Source code for ckan_api_client.tests.utils.generate

#!/usr/bin/env python

# Generate some dummy data, for testing purposes

import json
import random
import string

from .strings import gen_random_id, gen_picture


[docs]def generate_organization():
    """
    Generate a random organization object, with:

    - ``name``, random, example: ``"org-abc123"``
    - ``title``, random, example: ``"Organization abc123"``
    - ``description``, random
    - ``image``, url pointing to a random-generated pic
    """

    random_id = gen_random_id(10)
    return {
        "name": "org-{0}".format(random_id),  # Used as key
        "title": "Organization {0}".format(random_id),
        "description": "Description of organization {0}".format(random_id),
        "image_url": gen_picture(random_id),
        # "extras": [],
        # "tags": [],
    }


[docs]def generate_group():
    """
    Generate a random group object, with:

    - ``name``, random, example: ``"grp-abc123"``
    - ``title``, random, example: ``"Group abc123"``
    - ``description``, random
    - ``image``, url pointing to a random-generated pic
    """

    random_id = gen_random_id(10)
    return {
        "name": "grp-{0}".format(random_id),  # Used as key
        "title": "Group {0}".format(random_id),
        "description": "Description of group {0}".format(random_id),
        "image_url": gen_picture(random_id),
        # "extras": [],
        # "tags": [],
    }


[docs]def generate_dataset():
    """
    Generate a dataset, populated with random data.

    **Fields:**

    - ``name`` -- random string, in the form ``dataset-{random}``
    - ``title`` -- random string, in the form ``Dataset {random}``

    - ``author`` -- random-generated name
    - ``author_email`` -- random-generated email address
    - ``license_id`` -- random license id. One of ``cc-by``, ``cc-zero``,
      ``cc-by-sa`` or ``notspecified``.
    - ``maintainer`` -- random-generated name
    - ``maintainer_email`` -- random-generated email address
    - ``notes`` -- random string, containing some markdown
    - ``owner_org`` -- set to None
    - ``private`` -- Fixed to ``False``
    - ``tags`` -- random list of tags (strings)
    - ``type`` -- fixed string: ``"dataset"``
    - ``url`` -- random url of dataset on an "external source"

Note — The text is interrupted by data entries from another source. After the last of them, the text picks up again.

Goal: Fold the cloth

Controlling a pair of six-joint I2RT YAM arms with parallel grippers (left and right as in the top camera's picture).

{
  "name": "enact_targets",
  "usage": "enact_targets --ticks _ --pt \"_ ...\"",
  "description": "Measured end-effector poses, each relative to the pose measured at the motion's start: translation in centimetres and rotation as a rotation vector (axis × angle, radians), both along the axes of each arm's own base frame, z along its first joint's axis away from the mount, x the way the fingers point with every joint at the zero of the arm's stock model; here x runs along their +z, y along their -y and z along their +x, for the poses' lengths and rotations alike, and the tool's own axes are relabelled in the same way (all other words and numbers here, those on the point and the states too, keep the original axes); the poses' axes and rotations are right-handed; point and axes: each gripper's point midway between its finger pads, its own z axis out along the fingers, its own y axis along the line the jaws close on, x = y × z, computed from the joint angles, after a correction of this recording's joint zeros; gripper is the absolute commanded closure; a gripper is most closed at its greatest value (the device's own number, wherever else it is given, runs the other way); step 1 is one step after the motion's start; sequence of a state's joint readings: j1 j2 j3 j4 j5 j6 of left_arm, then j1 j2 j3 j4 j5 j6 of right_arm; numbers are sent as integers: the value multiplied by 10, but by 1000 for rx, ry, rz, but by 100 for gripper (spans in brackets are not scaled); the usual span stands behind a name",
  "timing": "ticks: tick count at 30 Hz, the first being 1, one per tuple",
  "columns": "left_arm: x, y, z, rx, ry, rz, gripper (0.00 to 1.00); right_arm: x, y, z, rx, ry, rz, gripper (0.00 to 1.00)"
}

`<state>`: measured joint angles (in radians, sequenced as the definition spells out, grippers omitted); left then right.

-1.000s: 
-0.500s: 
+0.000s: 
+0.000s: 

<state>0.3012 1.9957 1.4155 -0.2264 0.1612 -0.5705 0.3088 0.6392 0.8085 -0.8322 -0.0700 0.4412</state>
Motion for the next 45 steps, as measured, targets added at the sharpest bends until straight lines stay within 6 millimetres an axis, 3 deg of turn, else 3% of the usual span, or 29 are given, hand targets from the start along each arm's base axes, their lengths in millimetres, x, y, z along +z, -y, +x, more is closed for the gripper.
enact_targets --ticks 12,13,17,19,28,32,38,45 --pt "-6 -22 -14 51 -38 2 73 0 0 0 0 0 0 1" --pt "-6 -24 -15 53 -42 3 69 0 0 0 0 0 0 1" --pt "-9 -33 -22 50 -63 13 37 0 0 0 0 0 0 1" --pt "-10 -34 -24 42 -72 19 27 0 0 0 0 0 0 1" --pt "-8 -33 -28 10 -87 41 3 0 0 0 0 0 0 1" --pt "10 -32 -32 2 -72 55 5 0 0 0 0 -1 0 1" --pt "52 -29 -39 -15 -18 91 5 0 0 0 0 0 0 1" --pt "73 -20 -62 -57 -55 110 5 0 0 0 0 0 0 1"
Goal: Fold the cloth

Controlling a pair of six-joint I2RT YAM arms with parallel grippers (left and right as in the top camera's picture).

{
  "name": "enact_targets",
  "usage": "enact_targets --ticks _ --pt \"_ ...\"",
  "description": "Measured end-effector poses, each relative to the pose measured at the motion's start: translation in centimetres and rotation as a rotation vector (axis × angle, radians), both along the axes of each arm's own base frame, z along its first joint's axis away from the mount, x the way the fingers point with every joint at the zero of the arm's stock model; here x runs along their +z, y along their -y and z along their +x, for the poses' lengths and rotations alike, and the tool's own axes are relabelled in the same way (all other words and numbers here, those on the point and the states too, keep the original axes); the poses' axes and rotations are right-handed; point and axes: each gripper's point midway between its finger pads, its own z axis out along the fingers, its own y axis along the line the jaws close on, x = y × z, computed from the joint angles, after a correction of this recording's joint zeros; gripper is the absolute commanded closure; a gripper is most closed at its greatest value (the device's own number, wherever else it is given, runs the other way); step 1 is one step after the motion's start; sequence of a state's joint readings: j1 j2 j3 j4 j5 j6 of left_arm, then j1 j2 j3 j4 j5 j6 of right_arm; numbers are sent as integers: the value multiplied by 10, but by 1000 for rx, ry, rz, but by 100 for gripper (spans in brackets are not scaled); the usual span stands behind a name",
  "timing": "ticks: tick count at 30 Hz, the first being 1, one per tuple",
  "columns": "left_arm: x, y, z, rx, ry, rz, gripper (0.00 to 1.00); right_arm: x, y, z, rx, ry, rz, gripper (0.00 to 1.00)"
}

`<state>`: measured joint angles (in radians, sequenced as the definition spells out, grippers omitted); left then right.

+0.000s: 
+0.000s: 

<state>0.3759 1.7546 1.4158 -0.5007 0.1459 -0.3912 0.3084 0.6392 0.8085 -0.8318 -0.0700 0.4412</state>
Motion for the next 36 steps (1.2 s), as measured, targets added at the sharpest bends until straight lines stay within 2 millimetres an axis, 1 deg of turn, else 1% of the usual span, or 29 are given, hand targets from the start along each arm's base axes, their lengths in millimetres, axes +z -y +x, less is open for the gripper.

    - ``extras`` -- dictionary containing random key / value pairs
    - ``groups`` -- empty list
    - ``resources`` -- list of random resources
    - ``relationships`` -- empty list

    .. note::
        The ``owner_org`` and ``groups`` fields will be blank,
        as they must match with existing groups / organizations
        and we don't have access to database from here (nor
        is it in the scope of this function!)
    """

    random_id = gen_random_id(15)
    license_id = random.choice((
        'cc-by', 'cc-zero', 'cc-by-sa', 'notspecified'))
    resources = []
    for i in xrange(random.randint(1, 8)):
        resources.append(generate_resource())
    return {
        # ------------------------------------------------------------
        # WARNING! This is the **internal** id of the external
        # service, which will need to be moved to
        # dataset['extras']['_harvest_source_id']
        # ------------------------------------------------------------
        # "id": random_id,

        # Name should be taken as a "suggestion": in case of naming conflict
        # with an existing dataset, it just be changed (todo: how?)
        "name": "dataset-{0}".format(random_id),

        "title": "Dataset {0}".format(random_id),
        "url": "http://www.example.com/dataset/{0}".format(random_id),
        "type": "dataset",

        "maintainer_email": "maintainer-{0}@example.com".format(random_id),
        "maintainer": "Maintainer {0}".format(random_id),

        "author_email": "author-{0}@example.com".format(random_id),
        "author": "Author {0}".format(random_id),

        "license_id": license_id,

        "private": False,
        "notes": "Notes for **dataset** {0}.".format(random_id),

        # "state": "active",  # automatic

        # Let's generate some tags
        "tags": generate_tags(random.randint(0, 10)),

        # Let's put some random stuff in here..
        "extras": generate_extras(random.randint(0, 30)),

        # Some dummy resources
        "resources": resources,

        # Need to be randomized later, to match existing groups
        "groups": [],

        # Need to be randomized later, to match existing orgs
        "owner_org": None,

        # WTF is this thing?
        "relationships": [],
    }


[docs]def generate_resource():
    """
    Generate a random resource, to be put in a dataset.

    **Fields:**

    - ``url`` -- resource URL on an "external source"
    - ``resource_type`` -- one of ``api`` or ``file``
    - ``name`` -- random-generated name
    - ``format`` -- a random format (eg: ``csv``, ``json``)
    - ``description`` -- random generated string
    """

    random_id = gen_random_id()
    fmt = random.choice(['csv', 'json'])
    url = 'http://example.com/resource/{0}.{1}'.format(random_id, fmt)
    return {
        "url": url,
        "resource_type": random.choice(['api', 'file']),
        "name": "resource-{0}".format(random_id),
        "format": fmt.upper(),
        "description": "Resource {0}".format(random_id),
    }


[docs]def generate_tags(amount):
    """
    Generate ``amount`` random tags.
    Each tag is in the form ``tag-<random-int>``.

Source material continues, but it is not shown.